Otro cliché del que estoy cansado es aquél que equipara la apariencia física de una persona con su disposición, por ejemplo, “toda la gente fea es mala”, como las tías de James, que si bien eran personas horribles, tanto el narrador como los demás personajes hacen hincaoué en lo feas que eran físicamente.

Un aspecto que me agradó mucho fue la sensación de aventura del libro. James y sus compañeros salen en un viaje sin rumbo y se enfrentan a las situaciones que se cruzan en su camino con bravura y curiosidad. Eso sí, detesté al cienpiés, un personaje que me caía bastante bien en la película (vale la pena mencionar que no la he visto en 15 años) y que en el libro es un sujeto delesnable. Pero esa sensación de no saber qué depara el camino es muy padre y está muy bien ejemplificada en el cuento.

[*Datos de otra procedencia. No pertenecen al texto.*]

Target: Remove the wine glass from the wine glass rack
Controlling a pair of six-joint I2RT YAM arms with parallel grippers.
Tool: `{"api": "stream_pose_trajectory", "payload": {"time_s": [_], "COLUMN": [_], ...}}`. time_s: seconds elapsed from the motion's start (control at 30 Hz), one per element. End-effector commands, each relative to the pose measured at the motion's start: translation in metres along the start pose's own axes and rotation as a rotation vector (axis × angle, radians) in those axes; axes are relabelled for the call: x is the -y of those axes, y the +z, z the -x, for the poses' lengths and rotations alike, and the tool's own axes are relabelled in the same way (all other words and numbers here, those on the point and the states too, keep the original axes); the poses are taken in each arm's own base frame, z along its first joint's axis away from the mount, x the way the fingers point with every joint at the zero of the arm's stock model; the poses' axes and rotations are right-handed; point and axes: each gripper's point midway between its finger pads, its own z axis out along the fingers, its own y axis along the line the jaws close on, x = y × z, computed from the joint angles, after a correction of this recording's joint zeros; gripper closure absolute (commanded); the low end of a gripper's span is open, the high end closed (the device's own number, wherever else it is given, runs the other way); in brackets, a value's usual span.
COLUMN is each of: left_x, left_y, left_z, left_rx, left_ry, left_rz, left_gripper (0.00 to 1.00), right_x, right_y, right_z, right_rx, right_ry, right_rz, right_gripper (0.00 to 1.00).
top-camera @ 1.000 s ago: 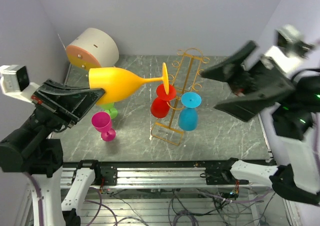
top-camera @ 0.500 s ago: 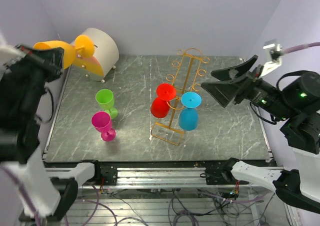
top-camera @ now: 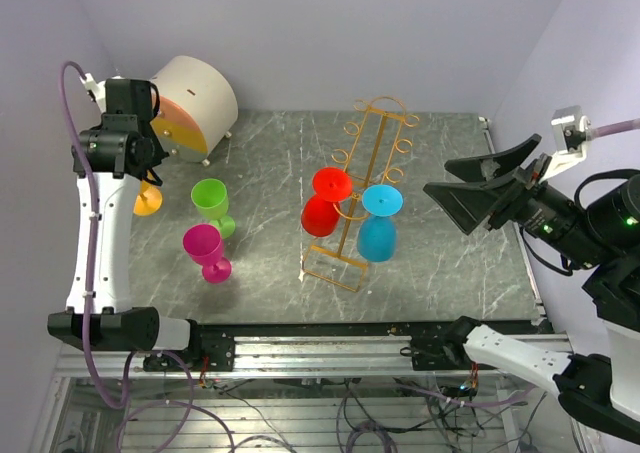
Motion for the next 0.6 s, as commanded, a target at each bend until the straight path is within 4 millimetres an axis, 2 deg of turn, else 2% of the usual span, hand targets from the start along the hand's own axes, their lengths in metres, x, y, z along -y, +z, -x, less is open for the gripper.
{"api": "stream_pose_trajectory", "payload": {"time_s": [0.0,0.1,0.2,0.4,0.43,0.57], "left_x": [0.0,0.014,0.019,0.021,0.016,0.015], "left_y": [0.015,0.031,0.047,0.078,0.087,0.113], "left_z": [0.011,0.003,-0.005,-0.017,-0.019,-0.029], "left_rx": [0.091,0.1,0.087,0.047,0.03,-0.02], "left_ry": [-0.039,-0.064,-0.069,-0.031,-0.037,-0.043], "left_rz": [0.031,-0.025,-0.021,0.015,0.03,0.019], "left_gripper": [0.93,0.93,0.93,0.93,0.93,0.93], "right_x": [-0.003,-0.005,-0.004,-0.002,-0.001,-0.001], "right_y": [-0.006,-0.014,-0.018,-0.024,-0.025,-0.025], "right_z": [-0.003,-0.005,-0.008,-0.012,-0.013,-0.015], "right_rx": [-0.002,0.007,0.005,0.001,0.001,-0.004], "right_ry": [0.004,0.011,0.016,0.013,0.013,0.016], "right_rz": [0.014,0.025,0.02,0.006,0.004,0.006], "right_gripper": [0.29,0.29,0.29,0.29,0.29,0.3]}}
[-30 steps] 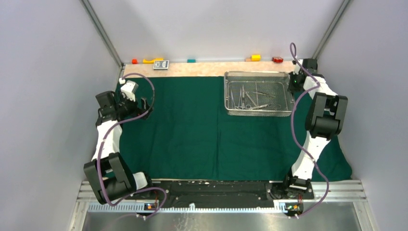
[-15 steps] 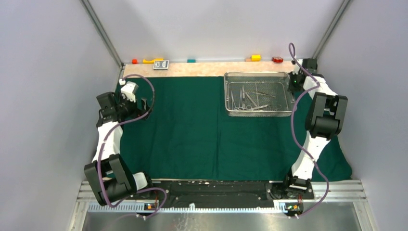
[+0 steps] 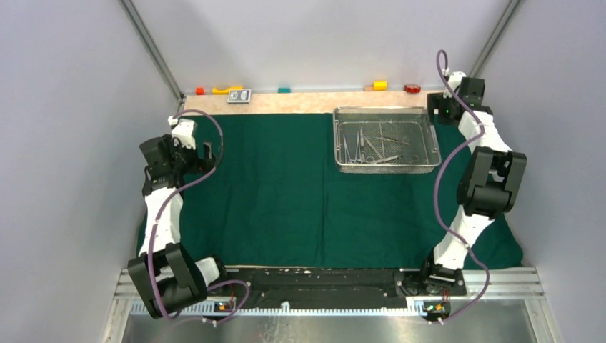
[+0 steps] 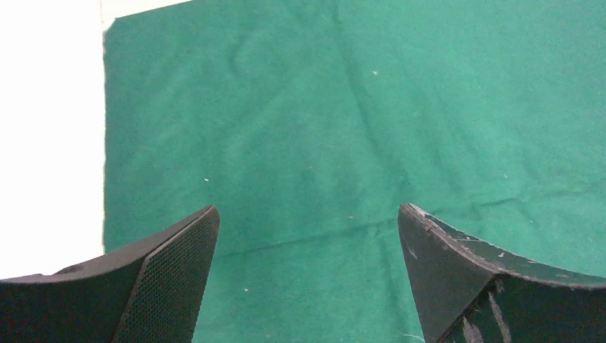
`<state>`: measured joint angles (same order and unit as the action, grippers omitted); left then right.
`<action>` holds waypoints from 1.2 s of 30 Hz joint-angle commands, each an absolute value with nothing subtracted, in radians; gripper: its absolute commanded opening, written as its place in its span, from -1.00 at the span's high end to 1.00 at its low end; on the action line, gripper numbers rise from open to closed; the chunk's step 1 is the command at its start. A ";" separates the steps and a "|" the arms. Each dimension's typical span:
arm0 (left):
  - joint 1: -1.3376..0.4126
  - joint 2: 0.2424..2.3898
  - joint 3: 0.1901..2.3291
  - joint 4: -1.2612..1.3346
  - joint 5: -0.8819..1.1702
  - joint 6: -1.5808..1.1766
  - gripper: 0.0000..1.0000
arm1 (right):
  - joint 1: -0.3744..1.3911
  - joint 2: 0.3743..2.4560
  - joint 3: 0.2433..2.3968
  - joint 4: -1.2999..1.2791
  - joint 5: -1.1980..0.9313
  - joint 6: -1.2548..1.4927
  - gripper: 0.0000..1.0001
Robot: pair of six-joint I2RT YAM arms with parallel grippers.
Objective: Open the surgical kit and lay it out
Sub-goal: Move the container from the surgical kit, then pick up the medical item from the container.
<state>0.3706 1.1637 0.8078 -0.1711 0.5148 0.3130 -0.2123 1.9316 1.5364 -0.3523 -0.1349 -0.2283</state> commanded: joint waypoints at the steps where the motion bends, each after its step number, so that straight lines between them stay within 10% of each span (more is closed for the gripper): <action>1: 0.367 1.112 0.829 -0.089 0.432 0.294 -0.98 | -0.211 1.815 1.588 -0.291 -0.230 -0.185 -0.67; 36: 0.366 1.091 0.727 0.143 0.630 0.194 -0.98 | 0.191 1.699 1.541 -0.352 -0.410 -0.314 -0.64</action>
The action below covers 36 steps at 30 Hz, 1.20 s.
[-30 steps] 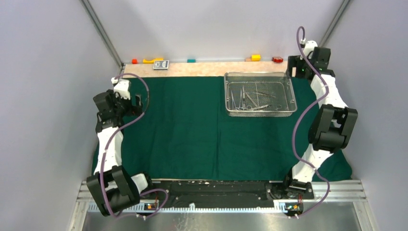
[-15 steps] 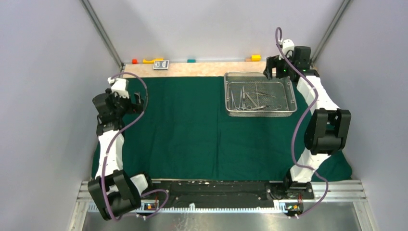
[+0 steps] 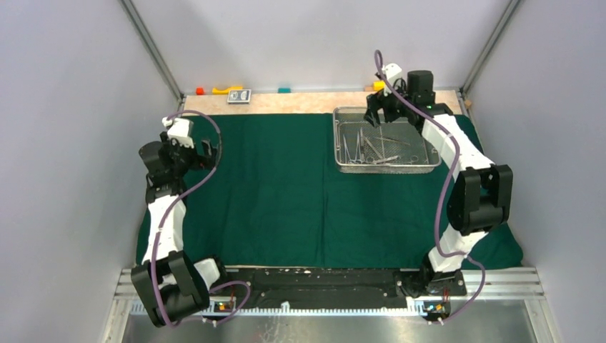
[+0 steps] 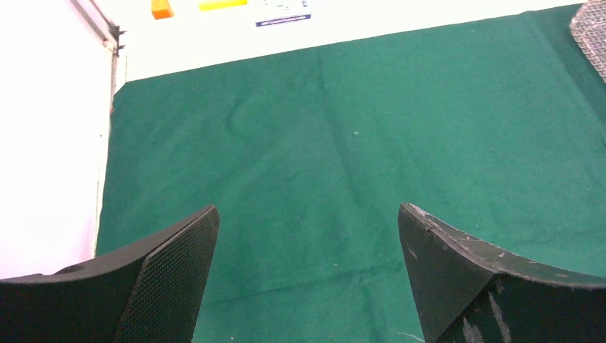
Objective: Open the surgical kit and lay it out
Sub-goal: Pick up the medical item from the container.
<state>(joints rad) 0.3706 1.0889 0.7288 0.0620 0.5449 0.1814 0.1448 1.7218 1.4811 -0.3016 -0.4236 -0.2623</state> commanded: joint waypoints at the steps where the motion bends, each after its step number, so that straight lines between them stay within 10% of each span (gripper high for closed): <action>1: 0.366 1.094 0.727 0.142 0.648 0.198 -0.98 | 0.208 1.712 1.552 -0.367 -0.386 -0.325 -0.63; 36: 0.265 1.184 0.690 0.244 0.691 0.168 -0.98 | 0.276 2.244 1.878 -0.591 -0.137 -0.176 0.17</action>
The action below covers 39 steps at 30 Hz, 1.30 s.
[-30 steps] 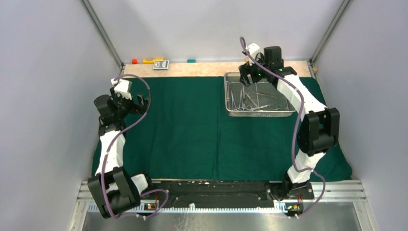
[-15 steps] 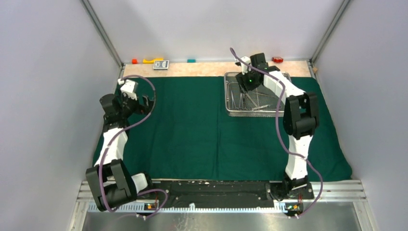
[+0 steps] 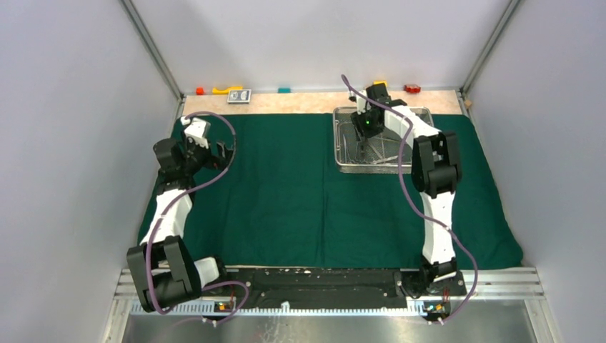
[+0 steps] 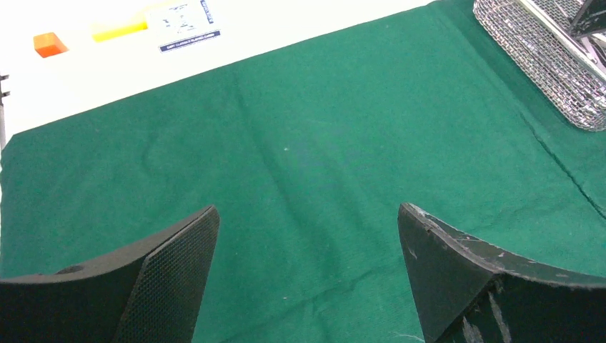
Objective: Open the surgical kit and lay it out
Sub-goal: Pick up the medical item from the container.
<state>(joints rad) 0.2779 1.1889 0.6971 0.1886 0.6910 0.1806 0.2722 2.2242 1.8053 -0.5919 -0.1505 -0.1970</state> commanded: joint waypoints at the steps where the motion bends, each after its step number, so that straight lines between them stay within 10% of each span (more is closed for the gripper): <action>1: 0.263 1.185 0.690 0.244 0.690 0.169 -0.98 | 0.275 2.249 1.881 -0.591 -0.137 -0.176 0.19; 39: 0.201 1.224 0.763 0.205 0.649 0.214 -0.98 | 0.254 2.266 2.037 -0.637 -0.159 -0.137 1.00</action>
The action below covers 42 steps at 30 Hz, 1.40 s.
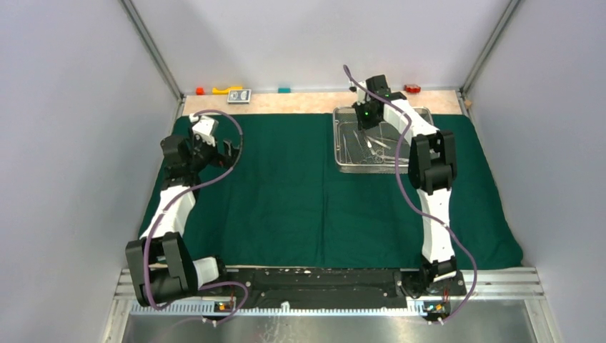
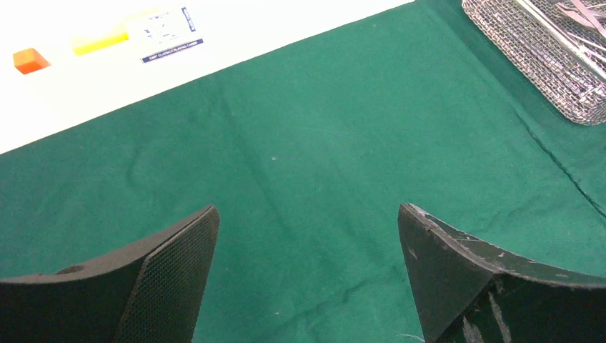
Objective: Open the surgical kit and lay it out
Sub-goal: Pick up the medical item from the container.
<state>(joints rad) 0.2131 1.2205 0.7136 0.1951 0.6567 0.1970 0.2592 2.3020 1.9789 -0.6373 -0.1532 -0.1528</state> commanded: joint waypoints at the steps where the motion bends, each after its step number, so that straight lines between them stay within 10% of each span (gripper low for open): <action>1: 0.197 1.224 0.766 0.203 0.648 0.215 -0.98 | 0.254 2.265 2.041 -0.639 -0.160 -0.137 1.00; 42: 0.057 1.313 0.837 0.212 0.584 0.205 -0.98 | 0.183 2.208 2.149 -0.692 -0.154 -0.099 1.00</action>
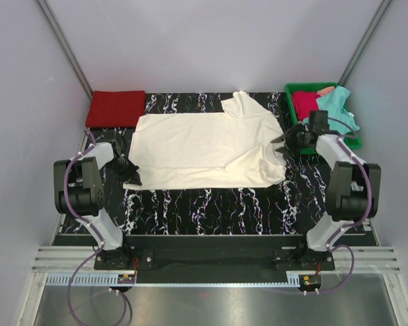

Un asunto que me parecó interesante fue la marcada idealización que tanta gente tenía de los EEUU (y uno podría decir que aún existe esa idealización hoy en día) a mediados del siglo pasado. Una tierra “de oportunidad en la que todos los sueños pueden volverse realidad”. Creo que es palpable que el dichoso sueño americano es una sombra de lo que era, turbado como está por el racismo, la desigualdad y el abuso que permean las políticas internas y externas de un país que pretende mantener control de todo lo que pueda a nivel global. Sobre todo en la posguerra, entiendo la razón por la cual Dahl escribió tan admiradamente de los EEUU en libros como este, tratándola como la tierra prometida, que es un mensaje que ese mismo país pretende promover.

Sé que este es un libro para niños, pero es importante tener en cuenta cosas como esta idealización a la antigua de un país que no es perfecto (y ninguno lo es), o como la equiparación de la apariencia física de alguien con su disposición moral, ya que cimentan ciertas percepciones y expectativas tanto en niños como en adultos.

Vale la pena mencionar también que en cuanto al trabajo de Roald Dahl, un autor nacido hace más de 100 años, vale la pena tener en cuenta ciertos aspectos de sus ideas y su personalidad que lo más probable es que hayan influenciado los temas de sus cuentos. Por ejemplo, Dahl era antisemita, diciendo incluso en una ocasión “Hay una cualidad en el carácter judío que provoca antipatía, quizás su falta de generosidad hacia los no-judíos. […] hay una razón por la cuál movimientos anti-cualquier-cosa brotan por ahí. Incluso un malvado como Hitler no iría tras ellos sin una razón1. Esta es una declaración problemática ya que no solo evidencía su antisemitismo, sino que de cierto modo justifica barbaridades como el Holocausto, y eso es una mentalidad peligrosa.

No es su única perspectiva problemática, desde luego. La existencia de los Oompa-Loompas es inherentemente racista, por ejemplo, glorificando la esclavitud; y varios de sus textos tienen cualidades invariablemente sexistas.

No creo que se trate de dejar de leer a Dahl, pero tener en cuenta los contextos de los autores ayuda a leer de manera más objetiva. Siempre es más fácil no enterarse de nada, “no conocer a tus héroes”, dijeran, pero ignorar tiene repercusiones peligrosas, como glorificar a individuos que a pesar de sus contribuciones positivas han tenido también contribuciones negativas. No existe una persona 100% “buena” o “mala”. Hay gente mala que hace cosas buenas y gente buena que hace cosas malas, y creo que reconciliar los buenos y malos aspectos de autores de nuestra niñez, por ejemplo, es un paso de crecimiento. Al menos con respecto a autores que ya no están vivos. Los autores de nuestra niñez que aún viven y dicen barbaridades que afectan a minorías fuertemente son un asunto un poco más complicado y que amerita una discusión más enfocada. Te estoy viendo a ti, Joanne.

En fin.

James and the Giant Peach es un libro entretenido. En esencia, me parece un fantástico cuento para niños, aunque hay un par de aspectos dentro de la historia que me incomodan, y muchos aspectos del autor que me incomodan también.

Roald Dahl en la webRoald Dahl en Penguin

No sé si conserve este libro. Mi novia aún debe leerlo, aunque lo más probable es que lo donemos.

UCDL#4 será La vuelta al día en ochenta mundos, de Julio Cortázar. O quizás The Dictionary of the Khazars, de Milorad Pavic. O tal vez Siglo de Caudillos, de Enrique Krauze. Depende de cuál termine primero.